Parsonage told attendees of Garcia’s candlelight vigil last week that what this mother is “enduring” is an example of the changes the country has seen in the last five months.

“We’ve been going to the ICE office for years and everything has been fine. Nothing changed on Minerva’s end, but all of a sudden there was a change in the system and a change in ICE. All of a sudden these people who said Minerva was not a priority, who said they weren’t interested in deporting Minerva, all of a sudden have made Minerva a priority. We’re seeing this time and time again, people who’ve been here 10, 20, 30 years are all of a sudden being told they are not wanted. It’s making me sick to my heart to see this happening. Our legal system is broken and we need to put heart back into our immigration system,” the attorney said.
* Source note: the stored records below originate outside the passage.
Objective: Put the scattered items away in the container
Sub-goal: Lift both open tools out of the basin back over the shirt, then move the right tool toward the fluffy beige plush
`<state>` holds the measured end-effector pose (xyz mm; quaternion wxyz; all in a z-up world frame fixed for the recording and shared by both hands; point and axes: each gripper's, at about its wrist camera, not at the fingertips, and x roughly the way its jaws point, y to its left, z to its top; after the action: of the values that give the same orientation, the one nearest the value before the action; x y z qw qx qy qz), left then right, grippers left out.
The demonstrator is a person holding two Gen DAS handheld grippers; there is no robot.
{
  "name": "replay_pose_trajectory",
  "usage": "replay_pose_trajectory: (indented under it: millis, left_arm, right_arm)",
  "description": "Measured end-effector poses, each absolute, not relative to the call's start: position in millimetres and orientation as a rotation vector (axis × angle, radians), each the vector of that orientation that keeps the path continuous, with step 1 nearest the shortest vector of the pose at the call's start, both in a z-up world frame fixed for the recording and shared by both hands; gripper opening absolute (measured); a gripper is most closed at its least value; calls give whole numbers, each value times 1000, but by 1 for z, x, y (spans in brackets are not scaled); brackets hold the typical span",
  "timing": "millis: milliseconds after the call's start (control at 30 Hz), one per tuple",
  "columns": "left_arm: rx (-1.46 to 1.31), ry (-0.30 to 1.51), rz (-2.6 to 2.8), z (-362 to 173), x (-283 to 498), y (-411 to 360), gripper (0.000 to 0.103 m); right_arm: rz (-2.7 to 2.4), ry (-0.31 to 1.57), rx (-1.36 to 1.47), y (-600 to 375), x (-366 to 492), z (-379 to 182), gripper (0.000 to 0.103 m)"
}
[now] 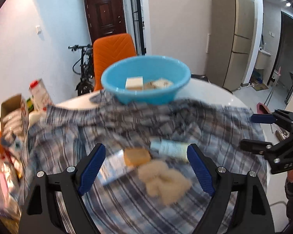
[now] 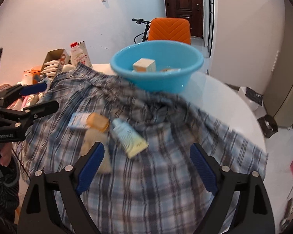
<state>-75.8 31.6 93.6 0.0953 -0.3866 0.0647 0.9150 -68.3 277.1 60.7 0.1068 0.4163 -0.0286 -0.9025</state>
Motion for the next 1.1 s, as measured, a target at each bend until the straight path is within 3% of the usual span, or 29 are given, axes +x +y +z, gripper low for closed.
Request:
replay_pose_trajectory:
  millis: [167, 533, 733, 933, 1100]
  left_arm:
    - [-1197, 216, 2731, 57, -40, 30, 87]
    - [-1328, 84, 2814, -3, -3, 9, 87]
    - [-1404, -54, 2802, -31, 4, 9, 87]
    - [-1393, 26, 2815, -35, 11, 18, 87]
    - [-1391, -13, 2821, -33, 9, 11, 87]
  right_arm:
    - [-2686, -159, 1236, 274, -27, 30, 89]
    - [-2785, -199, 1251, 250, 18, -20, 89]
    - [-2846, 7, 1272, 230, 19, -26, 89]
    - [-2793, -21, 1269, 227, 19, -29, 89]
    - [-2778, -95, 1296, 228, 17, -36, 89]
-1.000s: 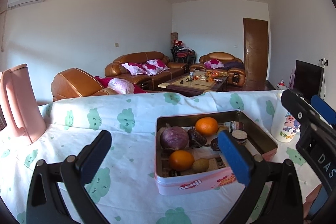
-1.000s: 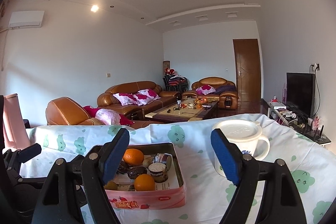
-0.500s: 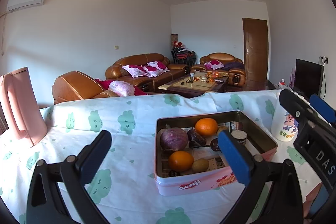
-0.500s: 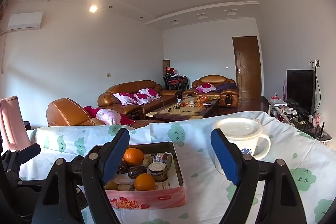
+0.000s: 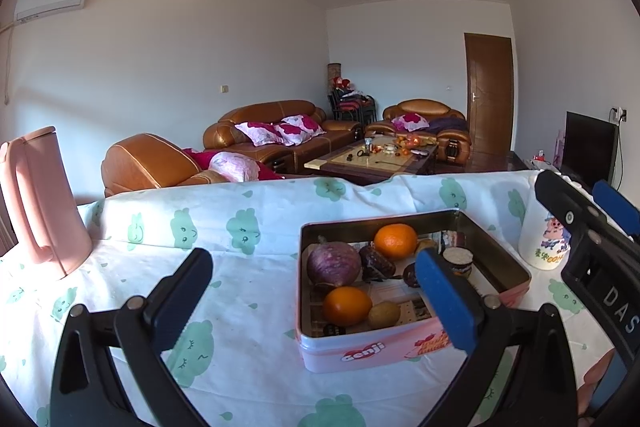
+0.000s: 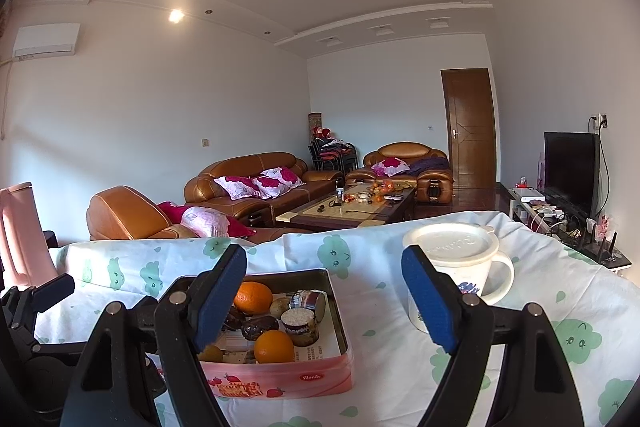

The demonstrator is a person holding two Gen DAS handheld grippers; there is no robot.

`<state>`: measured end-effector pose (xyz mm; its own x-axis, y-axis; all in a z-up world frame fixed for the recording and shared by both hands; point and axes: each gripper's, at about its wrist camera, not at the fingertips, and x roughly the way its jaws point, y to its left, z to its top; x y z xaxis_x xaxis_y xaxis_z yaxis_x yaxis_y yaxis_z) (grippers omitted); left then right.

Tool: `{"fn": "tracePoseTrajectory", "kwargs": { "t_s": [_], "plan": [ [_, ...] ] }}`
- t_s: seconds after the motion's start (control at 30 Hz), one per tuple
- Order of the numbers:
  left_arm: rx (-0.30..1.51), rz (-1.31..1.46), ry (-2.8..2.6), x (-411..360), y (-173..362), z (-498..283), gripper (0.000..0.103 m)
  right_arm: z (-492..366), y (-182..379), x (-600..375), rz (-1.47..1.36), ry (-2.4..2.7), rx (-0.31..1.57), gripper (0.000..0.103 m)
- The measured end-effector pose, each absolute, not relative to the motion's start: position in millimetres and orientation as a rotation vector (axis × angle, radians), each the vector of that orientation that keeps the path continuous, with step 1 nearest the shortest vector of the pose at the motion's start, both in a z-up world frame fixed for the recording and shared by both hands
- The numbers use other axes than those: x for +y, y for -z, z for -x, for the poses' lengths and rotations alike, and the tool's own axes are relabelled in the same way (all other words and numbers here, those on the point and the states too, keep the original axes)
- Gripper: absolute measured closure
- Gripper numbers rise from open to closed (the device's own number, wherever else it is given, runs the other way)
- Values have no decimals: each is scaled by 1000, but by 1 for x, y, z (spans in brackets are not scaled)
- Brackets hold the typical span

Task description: Organize fruits

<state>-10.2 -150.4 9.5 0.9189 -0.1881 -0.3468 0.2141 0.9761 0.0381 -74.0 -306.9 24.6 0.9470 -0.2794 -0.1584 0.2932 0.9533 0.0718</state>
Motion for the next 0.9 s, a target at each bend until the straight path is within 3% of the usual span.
{"fn": "tracePoseTrajectory", "kwargs": {
  "t_s": [0.9],
  "plan": [
    [351,-75,201,-147,-8,10,0,74,-24,-308,-94,294,152,22]
  ]
}}
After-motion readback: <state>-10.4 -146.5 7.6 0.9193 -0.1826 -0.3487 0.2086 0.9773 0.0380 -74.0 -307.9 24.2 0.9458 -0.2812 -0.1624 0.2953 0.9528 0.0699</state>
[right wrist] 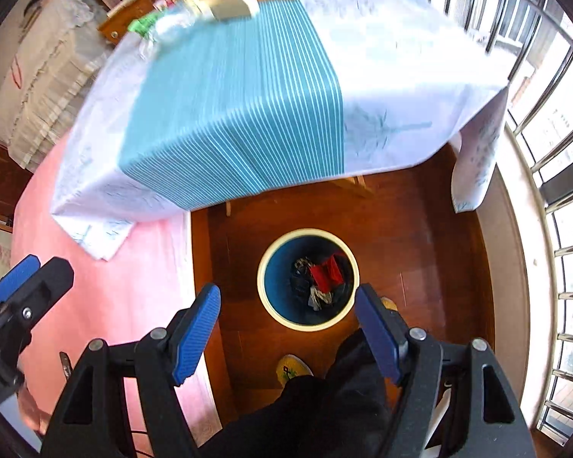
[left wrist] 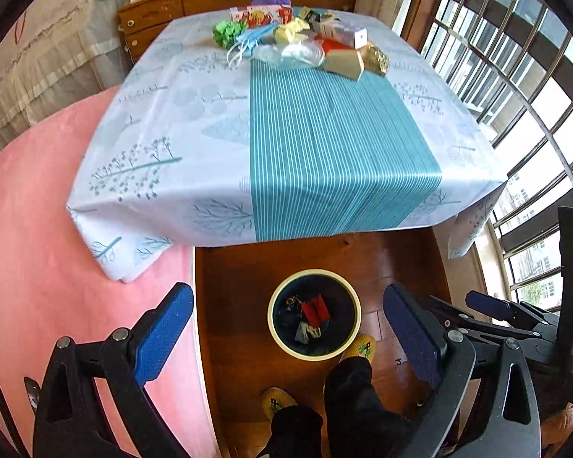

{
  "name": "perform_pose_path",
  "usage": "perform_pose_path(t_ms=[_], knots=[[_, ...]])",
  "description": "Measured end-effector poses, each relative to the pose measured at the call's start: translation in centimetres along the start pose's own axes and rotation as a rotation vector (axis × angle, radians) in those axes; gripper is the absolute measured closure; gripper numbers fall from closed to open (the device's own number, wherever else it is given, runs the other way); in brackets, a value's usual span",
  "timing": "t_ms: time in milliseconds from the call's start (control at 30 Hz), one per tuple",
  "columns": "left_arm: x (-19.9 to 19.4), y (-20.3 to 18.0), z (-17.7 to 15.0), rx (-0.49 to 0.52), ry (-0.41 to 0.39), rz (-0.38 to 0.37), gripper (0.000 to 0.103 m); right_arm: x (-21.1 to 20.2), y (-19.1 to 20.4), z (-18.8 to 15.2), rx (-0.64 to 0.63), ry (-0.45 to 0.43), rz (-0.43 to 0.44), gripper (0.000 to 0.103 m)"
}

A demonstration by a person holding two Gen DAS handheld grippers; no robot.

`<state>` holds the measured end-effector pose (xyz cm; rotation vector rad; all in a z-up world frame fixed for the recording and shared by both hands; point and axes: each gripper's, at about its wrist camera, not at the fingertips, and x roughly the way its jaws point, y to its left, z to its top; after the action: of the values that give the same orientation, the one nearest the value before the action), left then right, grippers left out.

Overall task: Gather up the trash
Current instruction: 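Raise both tools back toward the table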

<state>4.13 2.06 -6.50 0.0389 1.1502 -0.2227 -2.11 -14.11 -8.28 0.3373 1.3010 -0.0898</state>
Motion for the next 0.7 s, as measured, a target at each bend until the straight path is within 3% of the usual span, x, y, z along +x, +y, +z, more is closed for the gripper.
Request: perform_pose_path(t_ms=[367,700], knots=[[-9.0,2.4,3.4,-0.036,-0.168,-0.037,0.004,-9.4,2.2,2.3,-0.038,-0.23,-0.02,0.03],[-13.7,4.0,5.5,-0.028,-0.268,-0.088,0.004,-13.8,4.8,3.3,-0.098,-0.369,-0.038,0.03]])
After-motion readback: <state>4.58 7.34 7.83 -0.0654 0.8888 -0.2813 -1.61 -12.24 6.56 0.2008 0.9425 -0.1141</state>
There is also the fact that under Trump, “61 percent of people who are issued a notice to appear before an immigration judge, which is the first document in an immigration court proceeding [to determine whether or not they’ll be granted protection from deportation] have been detained,” said Christina Fialho, co-founder and executive director of Community Initiatives for Visiting Immigrants in Confinement (CIVIC).

“This is compared to 21 percent under Obama. We’ve also seen that ICE has pretty much eliminated its own bond process [in immigration detention]. ICE isn’t releasing anyone on immigration bonds. It’s severely curtailed the asylum parole process. So what this means is that more people are being detained under Trump and when they are detained, less people are being released,” Fialho told Rewire.

As June 28 approaches, the date Garcia’s bus to Mexico departs, Parsonage is hoping to get her client a stay of deportation. Garcia tells Rewire she is hoping for a miracle, and does not like to think about a world in which she is forced to choose between obeying unjust immigration laws and staying in her home of 17 years with her three children.

It is her hope, she said, that America “chooses the right thing.”

“I know America. In other countries when there is a problem or something bad happens, like an earthquake, America sends help. America is humanitarian,” Garcia told Rewire. “In my situation, how they are treating me, is not how they are. It’s not who America is. I can’t understand it.”